L’INTERVISTA/ Tauran: ho visto rinascere il dialogo tra cristiani e musulmani

- int. Jean Louis Tauran

“I cristiani in Iran sono stati piantati da Dio in quella terra e là devono fiorire”. Parla il Card. JEAN-LUIS TAURAN, Presidente del Pontificio Consiglio per il Dialogo Interreligioso 

tauran_ppianoR400 Jean-Luis Tauran (Imagoeconomica)

“I cristiani in Iran sono stati piantati da Dio in quella terra e là devono fiorire. Sono una minoranza, ma una minoranza che conta. Vivere in uno stato di minoranza per un cristiano è una grazia”. Questo il punto di partenza positivo del cardinale Jean Louis Tauran, che, in questa intervista con ilsussidiario.net, intravede aperture e possibilità d’incontro con i musulmani in Iran, a partire dalla prestigiosa tradizione intellettuale di questo popolo.

Quali sono stati i principali risultati del settimo Dialogo interreligioso tenutosi a Teheran?

Direi, prima di tutto, che abbiamo incontrato un’atmosfera di grande cordialità, la volontà di giungere a una collaborazione su punti concreti, soprattutto per quanto riguarda una cooperazione accademica con le diverse Università della città di Qom.

Quali sono le aspettative del Papa per quanto riguarda la libertà religiosa in Iran?

Il Papa ovviamente desidera che i cristiani che vivono in Iran possano godere della libertà di religione nel senso più ampio del termine: andare oltre la libertà di culto per partecipare al dialogo pubblico della società iraniana. Esiste una comunità cattolica locale per la quale il papa si preoccupa.

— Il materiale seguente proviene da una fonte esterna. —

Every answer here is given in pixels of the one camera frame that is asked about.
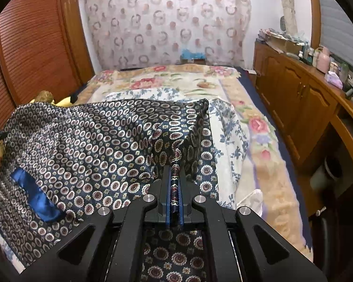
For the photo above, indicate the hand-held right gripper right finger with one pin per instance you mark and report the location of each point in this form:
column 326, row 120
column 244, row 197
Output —
column 181, row 202

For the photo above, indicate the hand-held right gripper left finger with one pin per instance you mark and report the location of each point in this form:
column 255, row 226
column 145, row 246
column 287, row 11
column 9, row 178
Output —
column 168, row 199

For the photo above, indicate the navy circle-patterned satin garment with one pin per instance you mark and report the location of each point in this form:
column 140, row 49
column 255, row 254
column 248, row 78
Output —
column 91, row 152

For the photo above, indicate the brown plush toy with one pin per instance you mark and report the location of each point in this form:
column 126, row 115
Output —
column 45, row 97

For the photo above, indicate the yellow plush toy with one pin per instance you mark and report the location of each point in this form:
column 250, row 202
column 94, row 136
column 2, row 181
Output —
column 63, row 102

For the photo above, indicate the wooden louvered wardrobe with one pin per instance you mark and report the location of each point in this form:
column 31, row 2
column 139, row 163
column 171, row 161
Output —
column 32, row 50

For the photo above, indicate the cream floral blanket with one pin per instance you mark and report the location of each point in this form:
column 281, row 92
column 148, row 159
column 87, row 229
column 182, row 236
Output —
column 261, row 129

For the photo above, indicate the blue cloth bundle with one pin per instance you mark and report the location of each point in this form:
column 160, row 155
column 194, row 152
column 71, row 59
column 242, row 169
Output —
column 192, row 55

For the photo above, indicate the grey waste bin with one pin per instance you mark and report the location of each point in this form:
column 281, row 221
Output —
column 326, row 179

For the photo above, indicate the wooden sideboard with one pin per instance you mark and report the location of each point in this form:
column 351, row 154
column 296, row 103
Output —
column 297, row 94

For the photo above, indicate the sheer circle-patterned curtain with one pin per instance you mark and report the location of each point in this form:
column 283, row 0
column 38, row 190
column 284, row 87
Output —
column 164, row 20

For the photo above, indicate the cardboard box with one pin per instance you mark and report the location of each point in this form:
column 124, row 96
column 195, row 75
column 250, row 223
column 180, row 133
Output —
column 285, row 44

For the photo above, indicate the purple tissue pack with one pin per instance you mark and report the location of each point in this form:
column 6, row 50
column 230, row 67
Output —
column 334, row 80

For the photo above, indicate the pink bottle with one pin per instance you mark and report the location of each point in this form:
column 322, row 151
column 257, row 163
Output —
column 323, row 60

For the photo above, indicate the small desk fan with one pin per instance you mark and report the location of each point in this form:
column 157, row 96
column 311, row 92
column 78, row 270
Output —
column 283, row 23

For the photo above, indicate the green bottle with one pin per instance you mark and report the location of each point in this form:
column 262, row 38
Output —
column 344, row 72

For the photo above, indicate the tied beige drape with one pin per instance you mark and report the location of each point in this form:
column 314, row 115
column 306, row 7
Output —
column 288, row 3

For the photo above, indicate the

La Chiesa si è più volte soffermata sul ruolo della religione nella vita pubblica. Quale ritiene che debba essere il corretto ruolo della religione nella società iraniana?

Su questo punto cristiani e musulmani partono da un punto di vista diverso: per noi c’è distinzione tra campo politico e religioso, mentre per i nostri amici musulmani tale distinzione non esiste. Noi facciamo più affidamento alla persona, alla sua coscienza, mentre i musulmani privilegiano la comunità.

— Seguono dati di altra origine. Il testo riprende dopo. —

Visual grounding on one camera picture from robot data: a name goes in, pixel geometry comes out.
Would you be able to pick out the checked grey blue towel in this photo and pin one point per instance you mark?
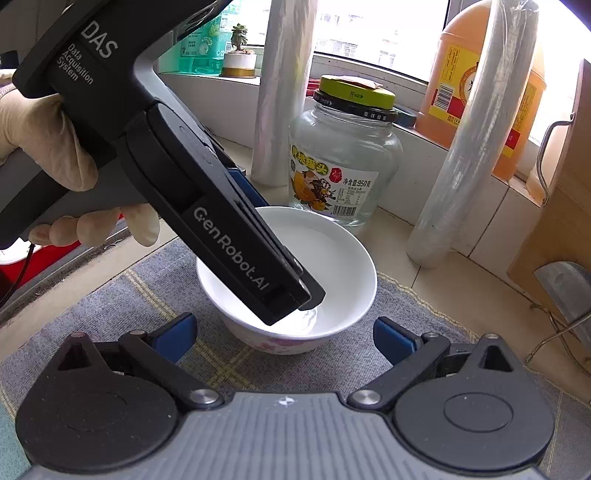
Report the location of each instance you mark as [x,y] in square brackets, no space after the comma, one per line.
[138,295]

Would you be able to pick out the person's left hand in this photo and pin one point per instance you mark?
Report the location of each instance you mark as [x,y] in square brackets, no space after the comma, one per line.
[46,134]

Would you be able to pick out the window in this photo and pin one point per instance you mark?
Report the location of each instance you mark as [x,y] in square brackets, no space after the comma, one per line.
[369,27]

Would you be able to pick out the steel kitchen sink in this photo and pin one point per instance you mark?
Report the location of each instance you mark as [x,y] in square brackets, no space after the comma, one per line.
[92,272]

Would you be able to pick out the red wash basin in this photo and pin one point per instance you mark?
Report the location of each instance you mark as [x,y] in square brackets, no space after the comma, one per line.
[46,264]

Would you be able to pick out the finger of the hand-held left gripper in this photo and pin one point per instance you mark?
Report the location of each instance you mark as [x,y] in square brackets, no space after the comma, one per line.
[249,191]
[316,295]

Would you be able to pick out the orange cooking oil jug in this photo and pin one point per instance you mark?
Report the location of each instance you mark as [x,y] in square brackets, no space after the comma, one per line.
[452,83]

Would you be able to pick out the dark round lid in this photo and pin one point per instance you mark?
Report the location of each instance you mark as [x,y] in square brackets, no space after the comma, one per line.
[406,117]

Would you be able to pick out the small potted succulent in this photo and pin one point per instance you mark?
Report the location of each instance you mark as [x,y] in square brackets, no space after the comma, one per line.
[238,62]

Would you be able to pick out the short plastic wrap roll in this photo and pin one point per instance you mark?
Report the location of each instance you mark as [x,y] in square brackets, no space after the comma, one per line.
[281,92]

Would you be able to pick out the glass jar green lid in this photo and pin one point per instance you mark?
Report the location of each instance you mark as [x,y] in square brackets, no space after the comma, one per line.
[346,152]

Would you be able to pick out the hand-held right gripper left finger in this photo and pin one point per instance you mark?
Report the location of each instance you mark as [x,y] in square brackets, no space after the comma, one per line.
[173,333]

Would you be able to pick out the tall plastic wrap roll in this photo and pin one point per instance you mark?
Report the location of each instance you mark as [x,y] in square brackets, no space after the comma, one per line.
[475,138]

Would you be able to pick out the green dish soap bottle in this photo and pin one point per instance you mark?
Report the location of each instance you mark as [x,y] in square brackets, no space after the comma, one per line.
[203,46]

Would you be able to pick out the bamboo cutting board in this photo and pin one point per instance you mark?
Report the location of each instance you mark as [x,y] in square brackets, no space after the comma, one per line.
[563,221]

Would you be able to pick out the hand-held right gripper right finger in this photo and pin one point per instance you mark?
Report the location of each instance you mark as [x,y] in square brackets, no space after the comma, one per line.
[395,340]

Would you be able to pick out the white bowl pink flowers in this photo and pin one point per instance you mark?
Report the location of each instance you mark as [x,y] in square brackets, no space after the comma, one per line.
[341,277]

La fede dei cristiani in Iran può essere definita eroica? Sotto quali punti di vista?

 

I cristiani in Iran sono stati piantati da Dio in quella terra e là devono fiorire. Sono una minoranza, ma una minoranza che conta. Vivere in uno stato di minoranza per un cristiano è sempre un appello alla coerenza, in un certo senso è una grazia.

Da parte di alcune delle personalità iraniane da lei incontrate, ha trovato delle aperture significative?

L’Iran ha una lunga e prestigiosa tradizione intellettuale, penso in particolare alla filosofia. Ho incontrato la volontà dei miei interlocutori di dare vita a una cooperazione a livello accademico: scambi di professori per esempio.

In un momento difficile per i cristiani del Medio Oriente, che cosa possono fare gli esponenti sciiti da lei incontrati per migliorare la situazione?

A questo proposito ricorderò la presenza di un rappresentante sciita, proveniente proprio dall’Iran, al recente Sinodo per il Medio Oriente. Lui, come le altre personalità che ho incontrato, hanno condannato i barbari atti che ovviamente nessuna religione e nessun capo religioso possono giustificare.

Qual è l’impegno del Pontificio Consiglio per il Dialogo Interreligioso per proteggere i cristiani in Iraq?

 

Non manca mai di allertare l’opinione pubblica mondiale. Il Papa usa lo strumento della diplomazia. Si serve anche del PCID, e non perde occasione nei suoi discorsi per menzionare la pericolosità del procrastinare la soluzione del conflitto israelo-palestinese che, come Lei sa, definisco personalmente come “la madre di tutte le crisi”.

Qual è la posizione del Pontificio Consiglio per il Dialogo Interreligioso per quanto riguarda la vicenda di Asia Bibi?

Lasciamo ai Vescovi locali la responsabilità di risolvere questi problemi con un dialogo permanente e fiducioso con le autorità civili. Per quanto ci riguarda, esortiamo gli uni e gli altri a seguire quanto è disposto dal diritto internazionale e sancito nelle diverse Convenzioni sui diritti umani.

In conclusione definirei positiva la visita, dato che c’è la volontà non solo di continuare ma di progredire e di essere sempre più concreti seguendo, in particolare, gli insegnamenti di Papa Benedetto XVI.
Vorrei ricordare anche una frase del messaggio dei Padri sinodali, che può essere come una road map: “Il ricorso alla religione deve portare ogni persona a vedere il volto di Dio nell’altro e a trattarlo secondo gli attributi di Dio e i suoi comandamenti, vale a dire secondo la bontà di Dio, la sua giustizia, la sua misericordia e il suo amore per noi”.